What the task requires ▸
Please write out exactly the lines of the data below from the line holding "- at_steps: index" through the line holding "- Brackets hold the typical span", and leave out the rest.

Exercise data ▸
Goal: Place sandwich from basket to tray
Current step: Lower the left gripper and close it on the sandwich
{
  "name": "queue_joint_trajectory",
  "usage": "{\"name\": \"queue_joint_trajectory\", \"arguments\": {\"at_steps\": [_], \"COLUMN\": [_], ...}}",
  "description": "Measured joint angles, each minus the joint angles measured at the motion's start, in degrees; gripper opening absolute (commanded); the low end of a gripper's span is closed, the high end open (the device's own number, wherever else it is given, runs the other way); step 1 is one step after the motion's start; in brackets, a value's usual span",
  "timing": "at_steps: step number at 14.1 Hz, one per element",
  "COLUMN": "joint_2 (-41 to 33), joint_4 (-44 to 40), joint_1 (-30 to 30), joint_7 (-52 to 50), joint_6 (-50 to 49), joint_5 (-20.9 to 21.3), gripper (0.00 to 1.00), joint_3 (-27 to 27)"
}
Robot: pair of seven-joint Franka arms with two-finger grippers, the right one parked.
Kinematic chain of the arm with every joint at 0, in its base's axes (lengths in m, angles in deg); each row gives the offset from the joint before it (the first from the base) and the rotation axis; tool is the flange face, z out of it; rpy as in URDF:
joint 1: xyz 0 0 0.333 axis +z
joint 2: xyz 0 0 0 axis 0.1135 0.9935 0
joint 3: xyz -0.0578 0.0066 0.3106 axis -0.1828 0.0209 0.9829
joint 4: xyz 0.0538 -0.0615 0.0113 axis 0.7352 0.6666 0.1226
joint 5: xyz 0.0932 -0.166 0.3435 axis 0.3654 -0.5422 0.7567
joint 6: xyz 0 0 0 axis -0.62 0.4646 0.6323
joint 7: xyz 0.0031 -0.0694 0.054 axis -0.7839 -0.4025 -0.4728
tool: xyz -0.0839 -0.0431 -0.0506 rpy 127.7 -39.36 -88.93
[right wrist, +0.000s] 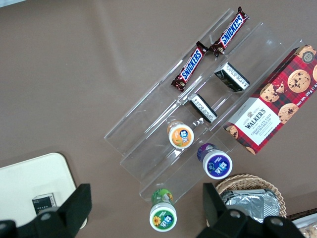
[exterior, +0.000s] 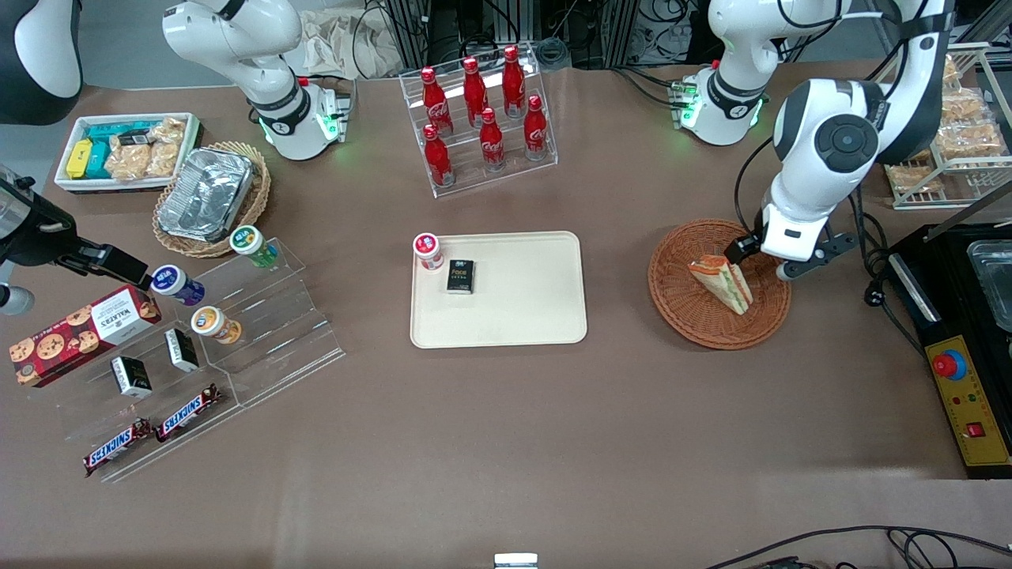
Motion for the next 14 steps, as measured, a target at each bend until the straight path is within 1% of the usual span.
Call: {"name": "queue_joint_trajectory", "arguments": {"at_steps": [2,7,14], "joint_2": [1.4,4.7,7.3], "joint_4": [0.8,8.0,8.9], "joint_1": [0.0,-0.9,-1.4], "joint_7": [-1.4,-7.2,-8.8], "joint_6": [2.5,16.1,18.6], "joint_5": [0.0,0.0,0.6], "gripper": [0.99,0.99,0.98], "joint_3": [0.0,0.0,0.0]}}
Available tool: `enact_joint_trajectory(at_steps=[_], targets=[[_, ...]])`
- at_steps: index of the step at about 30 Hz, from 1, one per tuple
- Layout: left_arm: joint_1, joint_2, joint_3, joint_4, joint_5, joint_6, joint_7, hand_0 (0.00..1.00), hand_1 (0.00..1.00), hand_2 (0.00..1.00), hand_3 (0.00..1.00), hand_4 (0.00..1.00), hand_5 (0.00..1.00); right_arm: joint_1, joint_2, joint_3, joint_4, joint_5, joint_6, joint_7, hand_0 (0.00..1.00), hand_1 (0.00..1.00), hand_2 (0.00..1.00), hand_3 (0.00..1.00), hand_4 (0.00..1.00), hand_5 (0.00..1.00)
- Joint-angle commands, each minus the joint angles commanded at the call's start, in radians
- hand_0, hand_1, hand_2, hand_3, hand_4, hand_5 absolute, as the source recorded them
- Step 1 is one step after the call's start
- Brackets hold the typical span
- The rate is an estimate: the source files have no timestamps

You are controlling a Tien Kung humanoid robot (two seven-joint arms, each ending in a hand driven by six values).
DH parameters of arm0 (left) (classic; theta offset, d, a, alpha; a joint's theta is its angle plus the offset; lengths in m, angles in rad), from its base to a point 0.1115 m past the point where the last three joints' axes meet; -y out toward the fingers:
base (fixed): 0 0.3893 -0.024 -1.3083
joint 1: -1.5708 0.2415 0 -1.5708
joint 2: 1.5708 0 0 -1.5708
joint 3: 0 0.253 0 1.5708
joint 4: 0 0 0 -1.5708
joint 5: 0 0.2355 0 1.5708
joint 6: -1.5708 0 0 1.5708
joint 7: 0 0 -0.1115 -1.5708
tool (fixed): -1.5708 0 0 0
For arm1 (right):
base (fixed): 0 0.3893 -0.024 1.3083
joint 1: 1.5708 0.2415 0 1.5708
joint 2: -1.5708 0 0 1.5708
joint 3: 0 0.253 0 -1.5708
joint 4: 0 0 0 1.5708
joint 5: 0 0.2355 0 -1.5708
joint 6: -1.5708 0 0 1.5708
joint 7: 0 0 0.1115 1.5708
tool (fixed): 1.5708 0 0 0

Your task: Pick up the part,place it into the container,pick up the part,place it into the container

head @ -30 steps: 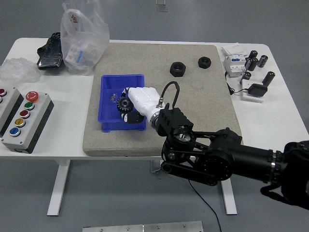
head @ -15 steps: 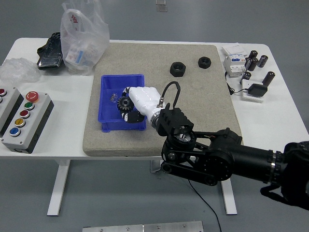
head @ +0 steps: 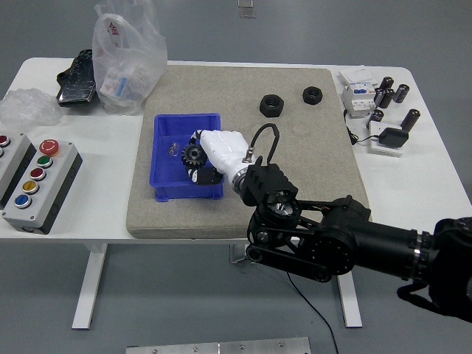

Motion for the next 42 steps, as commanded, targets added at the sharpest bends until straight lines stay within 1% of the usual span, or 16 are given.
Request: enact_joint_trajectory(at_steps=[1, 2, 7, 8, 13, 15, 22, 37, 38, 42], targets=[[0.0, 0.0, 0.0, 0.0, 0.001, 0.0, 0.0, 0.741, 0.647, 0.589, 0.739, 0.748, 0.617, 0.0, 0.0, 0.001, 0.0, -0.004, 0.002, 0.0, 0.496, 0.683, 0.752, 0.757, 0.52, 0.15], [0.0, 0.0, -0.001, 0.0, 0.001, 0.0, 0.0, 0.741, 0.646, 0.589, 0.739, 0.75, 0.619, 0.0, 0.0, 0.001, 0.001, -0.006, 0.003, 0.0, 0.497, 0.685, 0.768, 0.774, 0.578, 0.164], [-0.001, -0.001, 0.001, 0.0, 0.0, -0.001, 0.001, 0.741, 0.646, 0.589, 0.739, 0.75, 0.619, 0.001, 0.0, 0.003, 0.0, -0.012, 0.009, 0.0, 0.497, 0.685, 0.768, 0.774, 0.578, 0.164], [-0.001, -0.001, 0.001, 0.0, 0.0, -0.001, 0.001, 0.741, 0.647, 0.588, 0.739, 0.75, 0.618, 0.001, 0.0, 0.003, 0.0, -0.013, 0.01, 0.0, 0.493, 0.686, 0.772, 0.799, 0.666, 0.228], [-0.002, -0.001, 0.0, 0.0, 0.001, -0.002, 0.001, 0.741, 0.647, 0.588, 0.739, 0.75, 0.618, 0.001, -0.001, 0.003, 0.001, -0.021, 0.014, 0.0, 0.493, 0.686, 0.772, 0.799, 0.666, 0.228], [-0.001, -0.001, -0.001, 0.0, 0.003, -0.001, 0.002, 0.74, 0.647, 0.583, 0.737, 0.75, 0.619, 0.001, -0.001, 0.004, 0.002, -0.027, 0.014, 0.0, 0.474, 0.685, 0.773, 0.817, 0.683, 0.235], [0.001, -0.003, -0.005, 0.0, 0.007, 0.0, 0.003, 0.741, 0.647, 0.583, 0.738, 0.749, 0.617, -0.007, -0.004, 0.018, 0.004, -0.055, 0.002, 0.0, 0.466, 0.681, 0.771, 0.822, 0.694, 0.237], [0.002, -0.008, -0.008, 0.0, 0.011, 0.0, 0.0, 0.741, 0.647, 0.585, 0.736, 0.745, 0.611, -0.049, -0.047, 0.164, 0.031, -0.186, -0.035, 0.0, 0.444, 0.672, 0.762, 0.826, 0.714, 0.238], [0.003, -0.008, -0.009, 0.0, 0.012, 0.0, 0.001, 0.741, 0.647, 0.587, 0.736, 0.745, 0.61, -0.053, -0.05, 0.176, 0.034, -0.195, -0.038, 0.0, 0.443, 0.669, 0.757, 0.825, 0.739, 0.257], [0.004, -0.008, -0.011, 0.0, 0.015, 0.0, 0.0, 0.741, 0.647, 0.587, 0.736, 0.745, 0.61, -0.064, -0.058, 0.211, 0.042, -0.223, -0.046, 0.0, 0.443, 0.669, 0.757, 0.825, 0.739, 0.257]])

Output of the task ▸
- at_steps: index of the step at about 30 Hz, from 1, one per tuple
- Layout: left_arm: joint_1, joint_2, joint_3, joint_4, joint_5, joint_6, joint_7, hand_0 (0.00..1.00), hand_1 (0.00..1.00), hand_2 (0.00..1.00), hand_3 (0.00..1.00), hand_4 (0.00..1.00), hand_5 (0.00..1.00); right_arm: joint_1, joint_2, joint_3, joint_4, joint_5, joint_6, joint_7, hand_0 (0.00..1.00), hand_1 (0.00..1.00), hand_2 (0.00..1.00), hand_3 (0.00..1.00), hand_4 (0.00..1.00), hand_5 (0.00..1.00)
- Joint-angle commands, each minus the joint angles commanded at the call's start, in radians
- hand_0, hand_1, hand_2, hand_3, hand_4, hand_5 absolute, as the source recorded them
- Step 1 is one step after the call's start
- Brackets hold the typical span

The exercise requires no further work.